- _Required action_
The required output is every line from the beginning of the entries below through the line that includes "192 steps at", copied exactly.

- _Exercise materials_
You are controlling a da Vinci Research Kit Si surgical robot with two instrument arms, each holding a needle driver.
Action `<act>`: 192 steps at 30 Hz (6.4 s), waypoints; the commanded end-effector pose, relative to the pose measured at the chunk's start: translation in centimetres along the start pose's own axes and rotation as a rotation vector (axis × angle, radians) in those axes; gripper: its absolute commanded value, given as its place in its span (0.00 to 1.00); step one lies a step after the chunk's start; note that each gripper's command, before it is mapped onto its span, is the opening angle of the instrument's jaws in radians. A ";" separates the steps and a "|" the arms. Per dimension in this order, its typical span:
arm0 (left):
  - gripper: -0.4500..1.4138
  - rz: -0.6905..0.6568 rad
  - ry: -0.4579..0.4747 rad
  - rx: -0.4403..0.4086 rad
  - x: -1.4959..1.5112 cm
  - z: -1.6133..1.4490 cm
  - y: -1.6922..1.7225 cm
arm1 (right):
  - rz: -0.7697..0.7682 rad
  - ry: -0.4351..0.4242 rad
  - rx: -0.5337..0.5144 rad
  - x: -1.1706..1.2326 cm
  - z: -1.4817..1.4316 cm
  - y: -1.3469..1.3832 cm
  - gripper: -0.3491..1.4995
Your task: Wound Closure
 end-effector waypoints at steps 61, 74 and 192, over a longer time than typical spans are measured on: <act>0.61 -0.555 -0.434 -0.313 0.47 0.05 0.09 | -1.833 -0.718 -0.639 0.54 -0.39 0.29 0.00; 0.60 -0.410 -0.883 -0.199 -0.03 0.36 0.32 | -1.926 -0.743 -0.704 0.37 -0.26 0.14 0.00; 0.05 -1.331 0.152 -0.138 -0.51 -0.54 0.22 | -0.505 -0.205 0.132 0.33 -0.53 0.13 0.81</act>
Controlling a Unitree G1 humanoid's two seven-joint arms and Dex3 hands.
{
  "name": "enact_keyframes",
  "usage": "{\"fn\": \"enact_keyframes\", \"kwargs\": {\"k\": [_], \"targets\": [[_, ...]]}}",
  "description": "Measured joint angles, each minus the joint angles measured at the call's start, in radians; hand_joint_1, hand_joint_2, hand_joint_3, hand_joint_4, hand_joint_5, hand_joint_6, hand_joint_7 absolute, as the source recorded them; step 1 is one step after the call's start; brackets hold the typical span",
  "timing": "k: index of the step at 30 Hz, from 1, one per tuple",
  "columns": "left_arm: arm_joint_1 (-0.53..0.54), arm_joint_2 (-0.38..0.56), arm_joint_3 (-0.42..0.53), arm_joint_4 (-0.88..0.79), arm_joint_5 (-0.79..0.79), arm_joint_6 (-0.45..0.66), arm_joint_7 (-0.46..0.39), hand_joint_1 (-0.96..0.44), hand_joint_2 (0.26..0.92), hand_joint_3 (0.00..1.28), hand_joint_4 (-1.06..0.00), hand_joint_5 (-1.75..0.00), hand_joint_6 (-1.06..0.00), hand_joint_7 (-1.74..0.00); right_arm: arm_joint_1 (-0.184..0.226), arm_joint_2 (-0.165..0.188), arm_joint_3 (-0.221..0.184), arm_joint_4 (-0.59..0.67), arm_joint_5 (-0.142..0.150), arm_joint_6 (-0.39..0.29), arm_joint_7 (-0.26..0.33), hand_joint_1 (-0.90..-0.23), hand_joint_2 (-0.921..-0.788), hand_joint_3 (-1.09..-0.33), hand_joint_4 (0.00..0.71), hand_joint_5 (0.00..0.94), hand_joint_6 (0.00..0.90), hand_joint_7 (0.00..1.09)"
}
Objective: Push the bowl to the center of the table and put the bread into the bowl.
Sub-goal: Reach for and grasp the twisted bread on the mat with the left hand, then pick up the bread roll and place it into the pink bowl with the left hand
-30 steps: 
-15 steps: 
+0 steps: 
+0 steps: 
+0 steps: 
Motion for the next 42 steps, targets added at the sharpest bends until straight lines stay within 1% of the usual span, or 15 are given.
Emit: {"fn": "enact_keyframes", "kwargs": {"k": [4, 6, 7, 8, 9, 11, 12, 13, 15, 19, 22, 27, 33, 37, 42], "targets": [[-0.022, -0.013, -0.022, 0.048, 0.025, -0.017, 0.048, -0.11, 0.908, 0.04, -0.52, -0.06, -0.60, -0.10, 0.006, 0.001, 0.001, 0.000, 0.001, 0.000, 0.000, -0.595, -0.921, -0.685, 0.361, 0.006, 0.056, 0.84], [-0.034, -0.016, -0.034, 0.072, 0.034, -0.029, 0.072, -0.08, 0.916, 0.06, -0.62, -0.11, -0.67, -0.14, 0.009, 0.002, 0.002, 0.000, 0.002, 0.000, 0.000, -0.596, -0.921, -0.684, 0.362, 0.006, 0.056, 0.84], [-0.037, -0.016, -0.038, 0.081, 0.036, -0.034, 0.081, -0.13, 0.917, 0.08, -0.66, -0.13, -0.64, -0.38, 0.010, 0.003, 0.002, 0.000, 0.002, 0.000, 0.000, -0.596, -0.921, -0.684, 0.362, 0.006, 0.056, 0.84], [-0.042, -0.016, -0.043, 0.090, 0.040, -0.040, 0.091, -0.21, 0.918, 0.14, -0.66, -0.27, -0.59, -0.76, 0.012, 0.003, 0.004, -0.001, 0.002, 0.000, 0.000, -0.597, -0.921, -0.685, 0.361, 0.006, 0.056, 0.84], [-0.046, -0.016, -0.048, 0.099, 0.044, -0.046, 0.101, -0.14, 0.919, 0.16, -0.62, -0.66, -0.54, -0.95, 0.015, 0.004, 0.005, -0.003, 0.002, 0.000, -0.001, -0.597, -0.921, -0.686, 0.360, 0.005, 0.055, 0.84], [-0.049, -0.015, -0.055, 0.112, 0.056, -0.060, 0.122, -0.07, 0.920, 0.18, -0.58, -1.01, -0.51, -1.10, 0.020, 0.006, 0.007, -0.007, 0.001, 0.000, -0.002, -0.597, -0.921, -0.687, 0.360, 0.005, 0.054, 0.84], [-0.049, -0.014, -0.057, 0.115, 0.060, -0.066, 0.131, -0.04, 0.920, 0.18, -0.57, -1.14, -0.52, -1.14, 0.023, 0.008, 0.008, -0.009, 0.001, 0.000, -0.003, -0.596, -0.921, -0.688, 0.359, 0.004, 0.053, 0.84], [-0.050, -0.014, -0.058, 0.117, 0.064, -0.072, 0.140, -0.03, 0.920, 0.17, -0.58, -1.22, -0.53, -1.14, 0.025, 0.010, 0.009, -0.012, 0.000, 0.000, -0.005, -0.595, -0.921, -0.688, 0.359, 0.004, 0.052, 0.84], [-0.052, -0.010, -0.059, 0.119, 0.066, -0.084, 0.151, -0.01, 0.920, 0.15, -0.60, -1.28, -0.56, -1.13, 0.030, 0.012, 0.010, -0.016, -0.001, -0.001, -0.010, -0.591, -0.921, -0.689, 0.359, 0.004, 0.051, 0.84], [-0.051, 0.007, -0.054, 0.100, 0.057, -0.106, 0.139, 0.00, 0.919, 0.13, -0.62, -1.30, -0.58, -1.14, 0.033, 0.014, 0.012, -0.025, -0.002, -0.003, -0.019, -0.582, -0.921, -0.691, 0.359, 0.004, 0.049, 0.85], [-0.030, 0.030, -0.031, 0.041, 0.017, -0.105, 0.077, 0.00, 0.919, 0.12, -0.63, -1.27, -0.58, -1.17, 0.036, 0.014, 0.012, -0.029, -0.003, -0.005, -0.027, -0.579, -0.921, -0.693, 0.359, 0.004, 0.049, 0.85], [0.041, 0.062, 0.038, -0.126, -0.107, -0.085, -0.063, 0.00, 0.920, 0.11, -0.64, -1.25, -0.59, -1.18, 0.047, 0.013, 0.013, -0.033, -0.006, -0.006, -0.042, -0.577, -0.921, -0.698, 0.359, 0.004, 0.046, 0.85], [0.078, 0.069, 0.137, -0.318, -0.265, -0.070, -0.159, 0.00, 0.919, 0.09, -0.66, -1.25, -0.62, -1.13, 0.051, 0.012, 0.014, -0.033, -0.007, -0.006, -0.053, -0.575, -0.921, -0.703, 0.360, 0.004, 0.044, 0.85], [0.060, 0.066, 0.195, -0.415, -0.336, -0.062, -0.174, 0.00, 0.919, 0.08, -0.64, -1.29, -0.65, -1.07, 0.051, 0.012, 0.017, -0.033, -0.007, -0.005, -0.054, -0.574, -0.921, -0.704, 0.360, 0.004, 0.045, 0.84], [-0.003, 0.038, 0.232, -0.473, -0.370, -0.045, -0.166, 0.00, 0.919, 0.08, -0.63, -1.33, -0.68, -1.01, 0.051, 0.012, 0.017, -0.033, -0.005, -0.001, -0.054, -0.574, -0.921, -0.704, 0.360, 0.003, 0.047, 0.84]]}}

- _Result for this exercise_
You are controlling a da Vinci Research Kit Si surgical robot with two instrument arms, each holding a needle driver.
Action `<act>`: 192 steps at 30 Hz (6.4 s), waypoints; the commanded end-effector pose, relative to the pose measured at the chunk's start: translation in centimetres along the start pose's own axes and rotation as a rotation vector (axis × angle, radians) in those axes; gripper: its absolute commanded value, given as its place in its span (0.00 to 1.00); step one lies a step after the chunk's start; note that each gripper's command, before it is mapped onto its span, is the opening angle of the instrument's jaws in radians. A ";" separates the steps and a "|" the arms. Per dimension in this order, its typical span:

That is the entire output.